Daniel Smith and I attened the annual meeting of the Ottawa Construction Association tonight. For me, this event combines business development and news gathering -- I won't forget the time I attended one of the association's AGMs when, in reviewing some small print in the annual report, I uncovered a scandal involving the then-association president and the local labourers union that ultimately resulted in a major shake-up within the organization and the president's resignation.
At tonight's meeting, we gained some insights into the current scandal involving the local general contactor who decamped to Lebanon, after arranging to wire close to $2 million in cash to the Mideast; shortly after this, his company's payroll and subtrade checks started bouncing. The question, raised at our table, is why the bonding company granted surety to the GC, whose reputation, at least among the people around me at the table, was well known (and not positively) within the industry. I explained to my table mates that we are slow on this story because we will be covering its impact with care and depth long after the daily and general business press move on to other topics.
But the topic of this blog is marketing, and the question is, do these kinds of meetings and events help in the process. Certainly some businesses think so; and spent significant money sponsoring the event. The effectiveness of this type of sponsorship is debatable. In an article in the latest issue of the SMPS Marketer, Lisa Rhatigan, a shareholder ansd senior vice-president at the Whetstone Group, reports that virtually every architectural business her practice surveyed uses sponsorship, but this certainly not the most effective marketing tactic.
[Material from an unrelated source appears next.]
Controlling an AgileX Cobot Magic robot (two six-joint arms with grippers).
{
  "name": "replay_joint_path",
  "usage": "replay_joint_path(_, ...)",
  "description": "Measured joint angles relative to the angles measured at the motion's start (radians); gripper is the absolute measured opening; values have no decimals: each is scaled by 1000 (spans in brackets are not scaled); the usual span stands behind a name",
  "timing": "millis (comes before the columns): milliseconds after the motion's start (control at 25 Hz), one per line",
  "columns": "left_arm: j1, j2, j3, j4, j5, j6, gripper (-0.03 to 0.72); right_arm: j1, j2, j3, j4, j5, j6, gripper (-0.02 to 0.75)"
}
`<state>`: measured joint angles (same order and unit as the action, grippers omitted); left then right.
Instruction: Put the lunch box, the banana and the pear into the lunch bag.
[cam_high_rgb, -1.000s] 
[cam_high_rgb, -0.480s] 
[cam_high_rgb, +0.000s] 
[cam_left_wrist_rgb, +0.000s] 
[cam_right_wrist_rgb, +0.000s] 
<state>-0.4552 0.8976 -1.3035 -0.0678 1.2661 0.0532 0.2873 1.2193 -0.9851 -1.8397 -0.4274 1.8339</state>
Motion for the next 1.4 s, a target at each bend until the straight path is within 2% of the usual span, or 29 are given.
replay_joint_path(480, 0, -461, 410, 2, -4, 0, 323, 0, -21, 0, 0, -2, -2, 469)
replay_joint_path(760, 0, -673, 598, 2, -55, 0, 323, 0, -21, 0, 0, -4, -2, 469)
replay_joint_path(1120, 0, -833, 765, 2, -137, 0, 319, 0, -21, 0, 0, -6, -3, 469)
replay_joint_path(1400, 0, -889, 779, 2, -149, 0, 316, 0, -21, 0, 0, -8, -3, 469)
(Top of the effectiveness list on her company's survey is "referral sources" and "client referrals", with speaking, articles, industry groups, social events and seminars significantly less effective, but still much more powerful than a final grooup of options including direct mail, newsletters, telephone leads, and advertising.)
Equally, I'm not sure how much marketing value you are going to get when you -- as several companies did -- purchase a 'company table' at these events. Sitting with your peers at one table may help bonding and internal communication, but you sure aren't going to meet anyone new that way. But sitting at a 'general' table with a diversity of people from the industry produces interesting chemistry and results; but sales . . . I'm not so sure.
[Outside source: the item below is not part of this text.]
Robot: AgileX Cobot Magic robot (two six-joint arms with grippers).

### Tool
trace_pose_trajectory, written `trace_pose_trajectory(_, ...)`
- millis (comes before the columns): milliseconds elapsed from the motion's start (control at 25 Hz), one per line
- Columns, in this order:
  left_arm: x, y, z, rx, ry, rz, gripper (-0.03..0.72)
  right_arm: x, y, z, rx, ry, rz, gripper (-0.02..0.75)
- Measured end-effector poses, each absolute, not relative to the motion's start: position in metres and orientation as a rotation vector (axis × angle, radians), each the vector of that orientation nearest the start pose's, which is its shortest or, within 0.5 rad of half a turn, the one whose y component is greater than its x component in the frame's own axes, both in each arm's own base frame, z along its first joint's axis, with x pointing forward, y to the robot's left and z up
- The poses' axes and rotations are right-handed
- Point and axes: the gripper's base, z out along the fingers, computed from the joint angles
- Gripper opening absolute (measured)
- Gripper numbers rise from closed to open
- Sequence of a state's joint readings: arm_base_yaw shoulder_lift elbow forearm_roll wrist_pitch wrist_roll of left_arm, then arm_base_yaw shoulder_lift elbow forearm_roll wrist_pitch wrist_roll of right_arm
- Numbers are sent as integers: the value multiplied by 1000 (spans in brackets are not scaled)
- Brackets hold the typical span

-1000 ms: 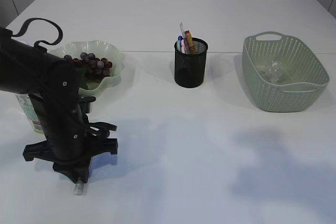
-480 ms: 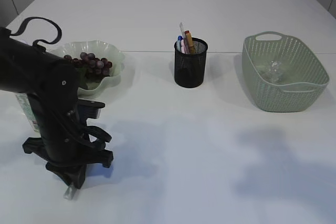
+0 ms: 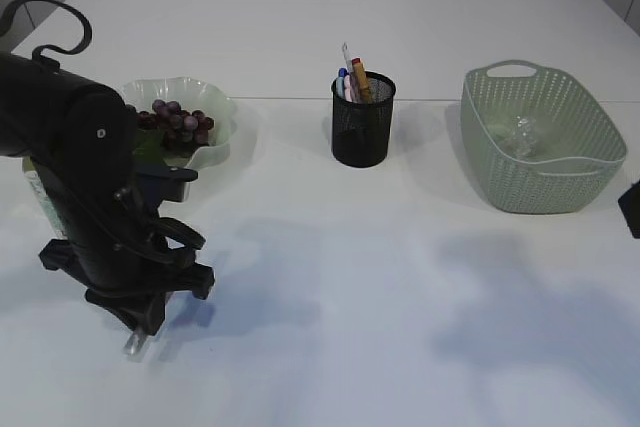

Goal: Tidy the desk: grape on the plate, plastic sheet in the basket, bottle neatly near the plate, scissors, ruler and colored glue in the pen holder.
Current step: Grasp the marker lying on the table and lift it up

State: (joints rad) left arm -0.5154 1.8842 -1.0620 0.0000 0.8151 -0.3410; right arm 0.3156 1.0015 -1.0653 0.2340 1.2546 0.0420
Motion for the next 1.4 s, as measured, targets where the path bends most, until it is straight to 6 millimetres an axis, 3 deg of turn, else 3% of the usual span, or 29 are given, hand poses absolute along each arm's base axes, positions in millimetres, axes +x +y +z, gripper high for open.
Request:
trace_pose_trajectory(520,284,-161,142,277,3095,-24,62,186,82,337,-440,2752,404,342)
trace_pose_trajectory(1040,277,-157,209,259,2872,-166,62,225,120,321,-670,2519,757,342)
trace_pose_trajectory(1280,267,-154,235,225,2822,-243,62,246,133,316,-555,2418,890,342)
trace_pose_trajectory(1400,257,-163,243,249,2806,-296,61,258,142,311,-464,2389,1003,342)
Networking value here is highest if we forget the sales pitch and focus on the community and relationships; I am happy to see Daniel has met some people and connected with them through the steering committee he joined; this is the beginning of relationship-building which, as noted in Rhatigan's article, is the most effective way to find new business.
Probably the highest marketing value is achieved when you can reach a level of active recognition and involvement in the community. At the meeting, the Ottawa Hospital's CEO thanked the association membership for supporting its fund-raising campaign, pulling in more than $9 million. This is good, but credit went to the fund-raising committee leader Robert Merkley of Merkley Supply Ltd. whose business has built a reputation for community involvement and service through active invovlemment and leadership. This is far more than the relatively ineffective 'sponsorship' described in Rhatigan's article -- it is the intense, time-consuming and highly visible leadership only a few achieve.